On the first question it is the contention of the appellant that the title of the act, while sufficient to cover an enactment prescribing the medium in which the wages of laborers must be paid, is insufficient to cover an enactment prescribing the time.when such wages become due and payable. But it seems to us that the subject-matter of the amendment is fairly within the title. This court has uniformly held that the title need not be an index of the act, but is sufficient if it' so indicates its substance and scope as to put a person of ordinary intelligence upon notice and inquiry as to its provisions. State ex rel. Zenner v. Graham, 34 Wash. 81, 74 Pac. 1058; State ex rel. Osborne, Tremper & Co. v. Nichols, 38 Wash. 309, 80 Pac. 462; Weed v. Goodwin. 36 Wash. 31, 78 Pac. 36; State v. Fraternal Knights & Ladies, 35 Wash. 338, 77 Pac. 500; State v. Scott, 32 Wash. 279, 73 Pac. 365. We think the title sufficiently broad to bring the act within the rule announced in these cases.

The second contention is that the act in question is unsupported by any principle of public policy. But we think the practice, pursued by certain employers of labor, of paying the wages of their employees in orders drawn upon stores redeemable in commodities other than lawful money of the United States, and of postponing the day of payment until long after the wages were earned, was a real evil, operating to *295the detriment of the wage earner, and consequently to the detriment of the state. As such the practices were subject to correction by the legislature, and its act in that regard was well within the rules of sound public policy.

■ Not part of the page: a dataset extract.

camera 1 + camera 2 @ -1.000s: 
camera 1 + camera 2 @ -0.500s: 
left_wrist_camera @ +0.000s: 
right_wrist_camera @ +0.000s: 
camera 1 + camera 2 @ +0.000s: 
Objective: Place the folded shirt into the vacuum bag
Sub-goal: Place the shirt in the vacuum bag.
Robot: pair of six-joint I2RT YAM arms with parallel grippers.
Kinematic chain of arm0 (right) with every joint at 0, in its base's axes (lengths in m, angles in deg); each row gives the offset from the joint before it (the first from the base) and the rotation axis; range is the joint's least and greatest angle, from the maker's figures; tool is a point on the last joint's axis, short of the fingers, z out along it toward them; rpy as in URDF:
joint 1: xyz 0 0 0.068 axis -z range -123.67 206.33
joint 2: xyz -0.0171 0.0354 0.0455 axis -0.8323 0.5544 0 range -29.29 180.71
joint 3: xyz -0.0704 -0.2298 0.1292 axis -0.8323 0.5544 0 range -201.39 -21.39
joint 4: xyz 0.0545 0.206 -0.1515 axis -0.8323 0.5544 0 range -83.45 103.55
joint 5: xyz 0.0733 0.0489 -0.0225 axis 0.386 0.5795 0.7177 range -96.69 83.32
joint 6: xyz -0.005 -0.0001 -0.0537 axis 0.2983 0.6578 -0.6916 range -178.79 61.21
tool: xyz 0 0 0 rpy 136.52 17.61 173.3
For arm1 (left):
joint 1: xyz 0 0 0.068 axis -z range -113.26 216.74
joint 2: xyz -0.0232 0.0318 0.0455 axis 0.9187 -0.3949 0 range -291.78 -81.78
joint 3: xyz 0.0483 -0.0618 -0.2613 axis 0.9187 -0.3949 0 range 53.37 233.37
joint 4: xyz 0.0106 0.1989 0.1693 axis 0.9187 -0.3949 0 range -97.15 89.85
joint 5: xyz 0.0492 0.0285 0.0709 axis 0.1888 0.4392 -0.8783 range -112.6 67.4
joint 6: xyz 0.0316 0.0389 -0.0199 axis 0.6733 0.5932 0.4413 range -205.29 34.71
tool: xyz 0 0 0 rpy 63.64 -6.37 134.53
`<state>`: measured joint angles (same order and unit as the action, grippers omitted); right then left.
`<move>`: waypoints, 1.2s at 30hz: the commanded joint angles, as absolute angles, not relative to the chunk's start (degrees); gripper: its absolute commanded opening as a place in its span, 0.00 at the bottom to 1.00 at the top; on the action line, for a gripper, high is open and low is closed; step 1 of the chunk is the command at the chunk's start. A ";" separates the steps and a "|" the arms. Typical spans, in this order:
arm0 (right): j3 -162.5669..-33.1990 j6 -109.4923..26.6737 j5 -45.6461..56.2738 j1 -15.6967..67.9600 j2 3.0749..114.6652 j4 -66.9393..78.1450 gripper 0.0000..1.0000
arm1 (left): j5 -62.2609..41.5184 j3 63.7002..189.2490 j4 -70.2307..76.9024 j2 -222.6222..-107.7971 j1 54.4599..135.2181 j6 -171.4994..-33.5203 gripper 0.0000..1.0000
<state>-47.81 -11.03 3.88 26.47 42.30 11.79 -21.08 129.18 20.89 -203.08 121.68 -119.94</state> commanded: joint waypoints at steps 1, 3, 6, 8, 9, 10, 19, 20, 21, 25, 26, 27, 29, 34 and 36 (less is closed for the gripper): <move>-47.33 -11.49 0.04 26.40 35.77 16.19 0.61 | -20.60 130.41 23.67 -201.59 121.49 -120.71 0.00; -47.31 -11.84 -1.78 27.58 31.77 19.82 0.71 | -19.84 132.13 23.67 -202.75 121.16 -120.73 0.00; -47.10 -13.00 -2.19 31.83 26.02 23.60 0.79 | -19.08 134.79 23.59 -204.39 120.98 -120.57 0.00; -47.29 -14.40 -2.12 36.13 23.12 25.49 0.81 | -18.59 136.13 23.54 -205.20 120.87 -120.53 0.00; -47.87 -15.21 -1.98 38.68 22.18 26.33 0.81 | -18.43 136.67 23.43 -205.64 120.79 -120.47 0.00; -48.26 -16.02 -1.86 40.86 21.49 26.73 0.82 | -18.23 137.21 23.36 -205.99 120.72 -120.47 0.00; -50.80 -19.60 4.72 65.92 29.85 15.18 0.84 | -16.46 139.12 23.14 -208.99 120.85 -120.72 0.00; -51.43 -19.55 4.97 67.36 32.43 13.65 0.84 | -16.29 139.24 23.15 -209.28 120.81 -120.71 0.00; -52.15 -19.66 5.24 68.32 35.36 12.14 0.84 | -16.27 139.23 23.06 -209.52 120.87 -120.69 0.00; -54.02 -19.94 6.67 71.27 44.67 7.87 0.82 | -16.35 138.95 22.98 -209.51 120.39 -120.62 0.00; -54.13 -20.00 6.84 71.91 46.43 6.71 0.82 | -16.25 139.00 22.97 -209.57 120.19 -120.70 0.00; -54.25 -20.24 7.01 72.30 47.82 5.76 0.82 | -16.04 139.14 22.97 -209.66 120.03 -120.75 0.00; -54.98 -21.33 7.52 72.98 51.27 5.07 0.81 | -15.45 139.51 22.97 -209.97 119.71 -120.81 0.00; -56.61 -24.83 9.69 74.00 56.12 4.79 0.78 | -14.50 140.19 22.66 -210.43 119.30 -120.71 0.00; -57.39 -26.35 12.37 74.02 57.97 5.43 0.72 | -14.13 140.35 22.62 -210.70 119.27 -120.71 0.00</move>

Acts of this nature have been passed by the majority of the states of the Union, and are supported by the great weight of the decisions of the state courts and by the supreme court of the United States. Industrial Commission Reports (1900), Vol. 5, p. 55 et seq.; Shaffer & Munn v. Union Mim. Co., 55 Md. 74; Hancock v. Yaden, 121 Ind. 366, 23 N. E. 253, 16 Am. St. 396, 6 L. R. A. 576; State v. Peel Splint Coal Co., 36 W. Va. 802, 15 S. E. 1000, 17 L. R. A. 385; State v. Brown & Sharpe Mfg. Co., 18 R. I. 16, 25 Atl. 246, 17 L. R. A. 856; St. Louis etc. R. Co. v. Paul, 64 Ark. 83, 40 S. W. 705, 62 Am. St. 154, 37 L. R. A. 504; In re Scrip Bill, 23 Colo. 504, 48 Pac. 512; Harbison v. Knoxville Iron Co., 103 Tenn. 421, 53 S. W. 955, 76 Am. St. 682, 56 L. R. A. 316; Opinion of the Justices, 163 Mass. 589, 40 N. E. 713, 28 L. R. A. 344; Avent Beattyville Coal Co. v. Commonwealth, 96 Ky. 218, 28 S. W. 502, 28 L. R. A. 273; St. Louis etc. R. Co. v. Paul, 173 U. S. 404, 19 Sup. Ct. 419, 43 L. Ed. 746; Knoxville Iron Co. v. Harbison, 183 U. S. 13, 22 Sup. Ct. 1, 46 L. Ed. 55.

We conclude therefore that the act in question is not unconstitutional on either ground stated. The judgment appealed from will stand affirmed.

Mount, C. J., Crow, Dunbar, and Hadley, JJ., concur.